Erschienen in ARCH+ 233,
Seite(n) 92-97

ARCH+ 233

Vom WikiHouse zu Planx / The Gantry

Von Architecture 00 /  Open Systems Lab /  Hawkins\Brown

Die Demokratisierung des Bauens durch Open Source – das war die Idee von James Arthur, Beatrice Galilee sowie Nick Ierodiaconou und Alastair Parvin vom Londoner Büro Architecture 00, als sie 2011 gemeinsam die WikiHouse Foundation gründeten.

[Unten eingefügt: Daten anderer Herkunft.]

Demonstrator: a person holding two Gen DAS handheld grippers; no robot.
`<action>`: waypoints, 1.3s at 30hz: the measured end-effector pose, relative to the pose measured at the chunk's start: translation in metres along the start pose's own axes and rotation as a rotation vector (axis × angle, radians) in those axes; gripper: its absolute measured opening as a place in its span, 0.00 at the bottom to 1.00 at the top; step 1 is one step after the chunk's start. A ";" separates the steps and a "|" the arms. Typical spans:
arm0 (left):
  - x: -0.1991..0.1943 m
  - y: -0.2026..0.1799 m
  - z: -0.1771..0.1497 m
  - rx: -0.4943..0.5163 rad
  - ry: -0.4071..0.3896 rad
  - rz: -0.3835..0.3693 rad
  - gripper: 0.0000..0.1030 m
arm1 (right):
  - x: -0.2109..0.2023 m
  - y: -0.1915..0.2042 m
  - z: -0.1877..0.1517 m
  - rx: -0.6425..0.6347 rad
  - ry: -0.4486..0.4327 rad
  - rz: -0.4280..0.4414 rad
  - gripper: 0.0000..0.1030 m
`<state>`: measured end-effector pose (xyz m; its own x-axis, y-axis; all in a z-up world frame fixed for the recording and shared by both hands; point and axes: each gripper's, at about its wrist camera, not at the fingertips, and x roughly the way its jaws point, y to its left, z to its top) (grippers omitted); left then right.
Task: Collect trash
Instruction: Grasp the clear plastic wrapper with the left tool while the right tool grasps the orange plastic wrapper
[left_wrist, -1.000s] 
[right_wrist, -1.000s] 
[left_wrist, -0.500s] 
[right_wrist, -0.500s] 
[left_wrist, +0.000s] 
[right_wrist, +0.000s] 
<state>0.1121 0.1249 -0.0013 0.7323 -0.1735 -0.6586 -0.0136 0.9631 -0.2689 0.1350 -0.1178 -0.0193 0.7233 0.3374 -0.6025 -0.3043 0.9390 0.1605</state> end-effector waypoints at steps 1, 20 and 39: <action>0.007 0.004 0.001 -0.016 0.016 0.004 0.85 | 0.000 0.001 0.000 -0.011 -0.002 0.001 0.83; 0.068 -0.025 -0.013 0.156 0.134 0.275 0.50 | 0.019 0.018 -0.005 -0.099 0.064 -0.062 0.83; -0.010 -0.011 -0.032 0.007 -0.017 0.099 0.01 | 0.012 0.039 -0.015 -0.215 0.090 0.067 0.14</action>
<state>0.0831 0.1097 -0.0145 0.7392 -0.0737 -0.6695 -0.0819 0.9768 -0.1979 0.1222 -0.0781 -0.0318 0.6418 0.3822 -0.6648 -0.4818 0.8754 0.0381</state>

In einer digitalen Bibliothek stellen sie kostenlos Baupläne mitsamt Bauanleitungen zur Verfügung, der Holzbausatz wird im lokalen FabLab mit der CNC-Fräse zugeschnitten, und der Rohbau ohne große handwerkliche Vorkenntnisse selbst zusammengesetzt. Dafür entwickelten sie ein Klemm- und Stecksystem, das ohne metallische Verbindungen und große Holzquerschnitte auskommt. Das gesamte Tragwerk mit Aussteifung kann so aus circa 18 Millimeter dicken Holzwerkstoffplatten gefertigt werden. Das größte Potential zur Individualisierung des eigenen WikiHouse besteht in der Fassadenverkleidung und dem -Innenausbau. Mit CAD-Kenntnissen lässt sich die Kubatur des WikiHouse-Prototypen auch modifizieren und für die Community wieder in die Bibliothek hochladen.

Bis heute wurden weltweit mehrere hundert WikiHouses realisiert, allerdings handelt es sich bei den Bauten in der Regel um Prototypen für Demonstrationszwecke, und in der WikiHouse-Bibliothek ist bislang nur der Ursprungstyp „Microhouse“ vertreten. Das mag unter anderem an der schwierigen Rechtslage liegen, da sich neu hochgeladene Entwürfe an einem Ort problemlos umsetzen lassen, während sie anderswo zuerst von Baubehörden abgenommen werden müssen. Dieses Problem versucht die WikiHouse Foundation, die seit Mai 2018 unter dem Namen Open Systems Lab operiert, durch die Entwicklung zweier parametrischer Tools auf der planerischen und architektonischen Ebene zu lösen.